If a line includes "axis", copy it out of the entries.

Data records:
◆ ◆ ◆ ◆ ◆
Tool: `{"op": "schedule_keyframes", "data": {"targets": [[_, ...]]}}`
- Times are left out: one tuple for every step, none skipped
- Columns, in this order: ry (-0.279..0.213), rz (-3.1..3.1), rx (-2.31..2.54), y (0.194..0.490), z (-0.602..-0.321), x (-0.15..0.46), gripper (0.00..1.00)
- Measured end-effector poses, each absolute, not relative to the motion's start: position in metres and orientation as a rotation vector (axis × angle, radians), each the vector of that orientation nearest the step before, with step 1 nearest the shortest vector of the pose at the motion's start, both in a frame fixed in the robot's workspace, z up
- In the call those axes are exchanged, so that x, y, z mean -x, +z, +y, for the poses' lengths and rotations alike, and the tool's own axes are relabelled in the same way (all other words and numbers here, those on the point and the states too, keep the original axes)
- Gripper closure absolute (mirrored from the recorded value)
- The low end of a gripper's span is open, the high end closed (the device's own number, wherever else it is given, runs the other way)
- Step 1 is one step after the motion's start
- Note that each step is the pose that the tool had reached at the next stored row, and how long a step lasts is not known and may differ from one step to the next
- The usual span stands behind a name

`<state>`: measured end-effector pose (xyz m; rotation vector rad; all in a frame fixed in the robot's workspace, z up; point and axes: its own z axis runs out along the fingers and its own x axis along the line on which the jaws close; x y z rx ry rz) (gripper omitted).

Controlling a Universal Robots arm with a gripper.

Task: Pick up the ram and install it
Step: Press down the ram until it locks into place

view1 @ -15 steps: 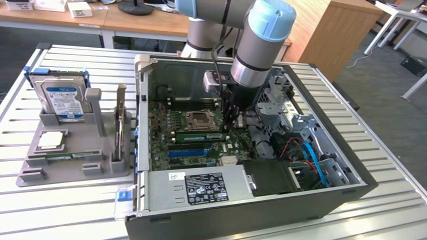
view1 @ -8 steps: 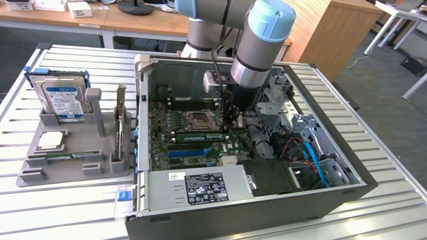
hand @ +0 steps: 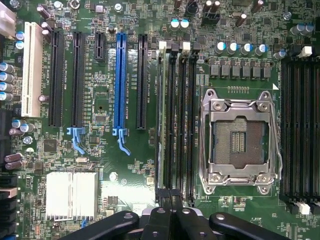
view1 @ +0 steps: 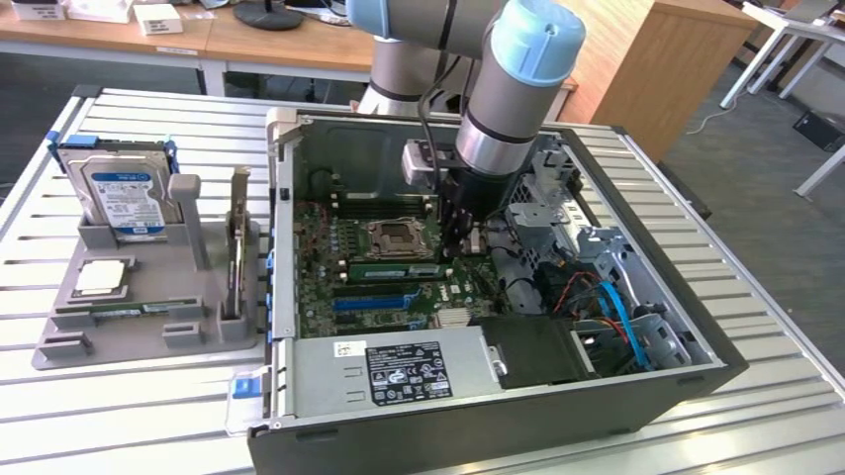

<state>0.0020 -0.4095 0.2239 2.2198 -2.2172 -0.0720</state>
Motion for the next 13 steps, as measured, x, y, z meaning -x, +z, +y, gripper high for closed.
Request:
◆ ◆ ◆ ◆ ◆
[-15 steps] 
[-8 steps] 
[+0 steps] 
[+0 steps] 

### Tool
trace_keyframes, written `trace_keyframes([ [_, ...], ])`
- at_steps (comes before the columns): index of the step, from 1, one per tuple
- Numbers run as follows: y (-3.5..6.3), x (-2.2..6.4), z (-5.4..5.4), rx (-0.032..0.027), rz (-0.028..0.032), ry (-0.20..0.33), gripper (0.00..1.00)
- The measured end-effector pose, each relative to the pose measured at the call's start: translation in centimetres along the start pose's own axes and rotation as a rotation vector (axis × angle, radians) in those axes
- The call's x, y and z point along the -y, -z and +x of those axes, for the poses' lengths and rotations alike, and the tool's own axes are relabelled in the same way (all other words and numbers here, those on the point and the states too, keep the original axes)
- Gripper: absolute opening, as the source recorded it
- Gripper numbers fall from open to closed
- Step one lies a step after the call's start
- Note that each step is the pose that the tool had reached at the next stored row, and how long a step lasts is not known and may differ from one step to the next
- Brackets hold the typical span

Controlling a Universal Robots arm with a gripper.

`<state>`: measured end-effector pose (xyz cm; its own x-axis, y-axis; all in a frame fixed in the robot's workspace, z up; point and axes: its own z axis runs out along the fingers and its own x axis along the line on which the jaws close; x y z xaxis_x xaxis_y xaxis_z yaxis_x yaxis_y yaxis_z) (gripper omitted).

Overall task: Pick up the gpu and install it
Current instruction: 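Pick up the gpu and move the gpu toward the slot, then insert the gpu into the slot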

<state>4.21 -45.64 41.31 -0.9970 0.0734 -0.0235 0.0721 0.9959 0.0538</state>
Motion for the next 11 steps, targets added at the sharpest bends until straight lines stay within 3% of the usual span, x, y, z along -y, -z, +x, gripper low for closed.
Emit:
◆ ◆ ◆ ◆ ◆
Solution below:
- Measured end-effector poses, each absolute, not relative to the motion's start: position in metres and orientation as a rotation vector (axis × angle, radians), each the vector of that orientation nearest the step before, with step 1 nearest the shortest vector of the pose at the motion's start, both in a frame fixed in the robot's workspace, z up
`<state>`: measured end-effector pose (xyz m; rotation vector rad; all in a frame fixed in the robot's workspace, z up; point and axes: its own z axis runs out along the fingers and its own x axis along the line on which the jaws close; x y z rx ry rz) (gripper omitted).
- The measured end-effector pose, each relative to the pose measured at the call's start: translation in centimetres along the start pose's own axes and rotation as a rotation vector (axis × angle, radians) in those axes
`<state>`: measured end-effector pose (xyz cm; its own x-axis, y-axis; all in a frame fixed in the robot's workspace, z up; point and axes: its own z axis runs out along the fingers and its own x axis along the line on which the jaws close; x y z xaxis_x xaxis_y xaxis_z yaxis_x yaxis_y yaxis_z) (gripper omitted).

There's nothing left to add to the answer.